With the pictures left aside, write out exactly the lines of the listing below from the line with "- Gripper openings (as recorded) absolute" to the line with "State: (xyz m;", both included, and only those.
[[ Supplied data open ]]
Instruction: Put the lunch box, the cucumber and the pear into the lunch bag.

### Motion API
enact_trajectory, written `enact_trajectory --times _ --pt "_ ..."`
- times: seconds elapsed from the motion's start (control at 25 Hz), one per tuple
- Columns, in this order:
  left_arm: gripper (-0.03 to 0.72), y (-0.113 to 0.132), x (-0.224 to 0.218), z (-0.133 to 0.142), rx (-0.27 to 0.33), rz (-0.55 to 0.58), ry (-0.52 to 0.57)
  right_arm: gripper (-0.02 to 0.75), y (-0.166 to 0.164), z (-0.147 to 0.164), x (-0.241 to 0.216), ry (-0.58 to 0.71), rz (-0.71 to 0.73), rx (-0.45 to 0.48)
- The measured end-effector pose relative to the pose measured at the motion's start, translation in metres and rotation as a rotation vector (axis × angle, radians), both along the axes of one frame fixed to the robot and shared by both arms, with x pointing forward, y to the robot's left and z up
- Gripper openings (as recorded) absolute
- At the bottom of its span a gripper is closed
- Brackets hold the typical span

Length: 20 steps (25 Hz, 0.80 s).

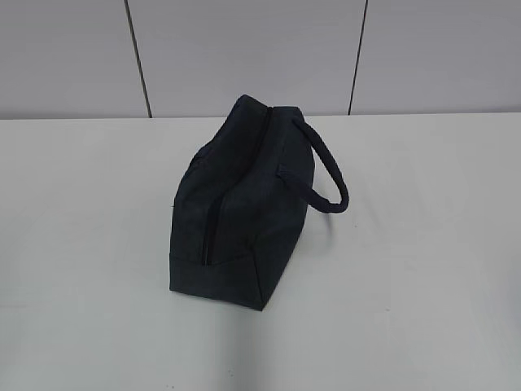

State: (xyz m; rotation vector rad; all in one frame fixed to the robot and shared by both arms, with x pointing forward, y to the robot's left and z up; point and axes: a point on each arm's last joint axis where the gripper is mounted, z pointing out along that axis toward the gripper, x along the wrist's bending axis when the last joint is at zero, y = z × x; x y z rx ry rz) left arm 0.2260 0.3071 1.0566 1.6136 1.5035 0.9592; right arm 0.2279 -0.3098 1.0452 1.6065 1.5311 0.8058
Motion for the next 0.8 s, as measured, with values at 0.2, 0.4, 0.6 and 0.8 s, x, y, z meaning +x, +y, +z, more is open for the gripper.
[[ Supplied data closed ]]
• _Solution for this task_
- Gripper openings (as recorded) absolute
- At the bottom of its span a gripper is closed
- Brackets hold the typical span

Length: 20 steps (25 Hz, 0.80 s).


State: (xyz m; rotation vector rad; all in one frame fixed to the robot and shared by both arms, with x pointing forward, y to the robot's left and z up; point and axes: a point on each arm's last joint axis where the gripper is mounted, z pointing out along that axis toward the gripper, x along the wrist's bending axis when the last joint is at zero, y = z × x; x y z rx ry rz) left arm 0.2260 0.3071 1.0566 1.6136 1.5035 0.9592; right arm 0.2279 -0.3098 1.0452 1.6065 1.5311 0.8058

This exercise requires no additional output.